Ik hoop direct dat ik klaar ben met spoelen. Een half uur leef ik mijn frustraties uit op de bij elke pedaalslag krakende home trainer. Ruim 16 kilometer later stap ik nat van het zweet van het ding. Mijn beenspieren hebben in ieder geval weer wat training gehad met oplopende, redelijke belasting.
Licht nahijgend begeef ik me naar de wc. Na tien minuten vruchteloos persen geef ik het op. Ontlasting nog steeds niets.
Op mijn kamer roep ik de stagiair verpleegkundige om me af te koppelen. Samen met haar begeleider lopen ze met een zak in de hand mijn kamer in. De moed zakt me al weer wat in de schoenen. Vandaag ontslag zal het wel niet worden, misschien morgen. Naast mijn bed legt de verpleegkundige de stagiair geroutineerd uit hoe ze makkelijk de infuusleiding van het aansluitstuk op mijn arm kan afkoppelen.

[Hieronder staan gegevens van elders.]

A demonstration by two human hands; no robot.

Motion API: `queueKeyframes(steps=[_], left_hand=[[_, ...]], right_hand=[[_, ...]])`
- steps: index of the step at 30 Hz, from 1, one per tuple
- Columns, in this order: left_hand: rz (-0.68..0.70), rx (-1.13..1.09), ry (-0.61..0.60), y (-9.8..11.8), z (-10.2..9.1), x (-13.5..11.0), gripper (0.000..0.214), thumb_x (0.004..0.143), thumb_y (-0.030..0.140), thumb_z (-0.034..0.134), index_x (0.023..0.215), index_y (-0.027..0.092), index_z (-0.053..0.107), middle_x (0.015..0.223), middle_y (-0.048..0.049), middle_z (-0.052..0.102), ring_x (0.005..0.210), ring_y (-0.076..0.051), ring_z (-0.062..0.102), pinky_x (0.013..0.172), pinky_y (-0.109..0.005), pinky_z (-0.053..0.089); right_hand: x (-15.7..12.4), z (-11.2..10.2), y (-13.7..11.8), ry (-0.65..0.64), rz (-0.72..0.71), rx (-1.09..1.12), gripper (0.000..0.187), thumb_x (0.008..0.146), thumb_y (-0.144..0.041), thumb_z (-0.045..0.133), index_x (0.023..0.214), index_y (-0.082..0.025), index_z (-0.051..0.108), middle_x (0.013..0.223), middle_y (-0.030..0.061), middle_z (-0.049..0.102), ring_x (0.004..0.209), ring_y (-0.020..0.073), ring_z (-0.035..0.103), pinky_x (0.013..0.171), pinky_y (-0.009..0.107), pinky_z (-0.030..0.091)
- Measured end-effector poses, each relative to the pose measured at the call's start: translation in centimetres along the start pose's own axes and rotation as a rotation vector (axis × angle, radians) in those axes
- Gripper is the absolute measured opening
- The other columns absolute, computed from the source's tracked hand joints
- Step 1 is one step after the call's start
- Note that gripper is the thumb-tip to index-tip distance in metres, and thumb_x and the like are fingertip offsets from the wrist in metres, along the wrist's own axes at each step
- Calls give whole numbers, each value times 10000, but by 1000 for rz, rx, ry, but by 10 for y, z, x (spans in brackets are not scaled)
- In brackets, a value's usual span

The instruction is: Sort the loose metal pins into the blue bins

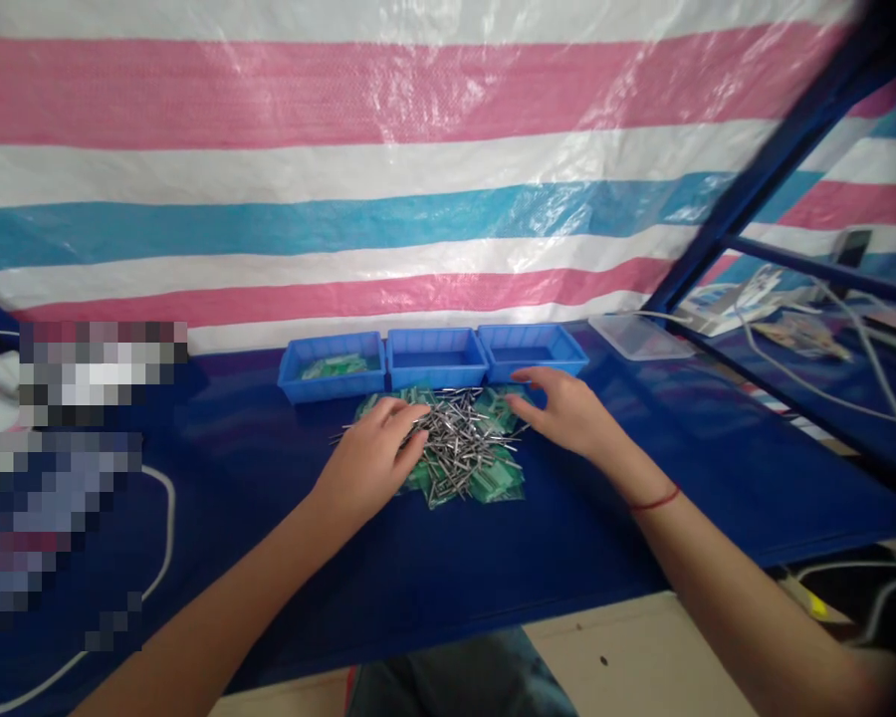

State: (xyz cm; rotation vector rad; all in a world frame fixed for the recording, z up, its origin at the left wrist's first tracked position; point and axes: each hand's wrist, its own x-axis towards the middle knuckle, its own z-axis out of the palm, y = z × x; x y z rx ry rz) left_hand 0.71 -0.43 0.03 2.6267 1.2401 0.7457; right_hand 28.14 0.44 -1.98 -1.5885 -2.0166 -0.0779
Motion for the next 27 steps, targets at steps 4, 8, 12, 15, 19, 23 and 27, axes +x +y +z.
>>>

"Kijk," zegt ze terwijl ze het voordoet, "Je legt je vinger hier direct achter het aansluitstuk om de arm van de patiënt. Dan fixeer je het naaldje in het bloedvat en daarmee de hele infuusnaald. Dan kun je daarna heel makkelijk het draaiknopje van de aansluiting losdraaien. Zie je wel? Denk er aan, als je de leiding aansluit moet je het mondstukje van de infuusnaald op de arm even schoonmaken met alcohol. Anders ontstaat er kans op een infectie, snap je?"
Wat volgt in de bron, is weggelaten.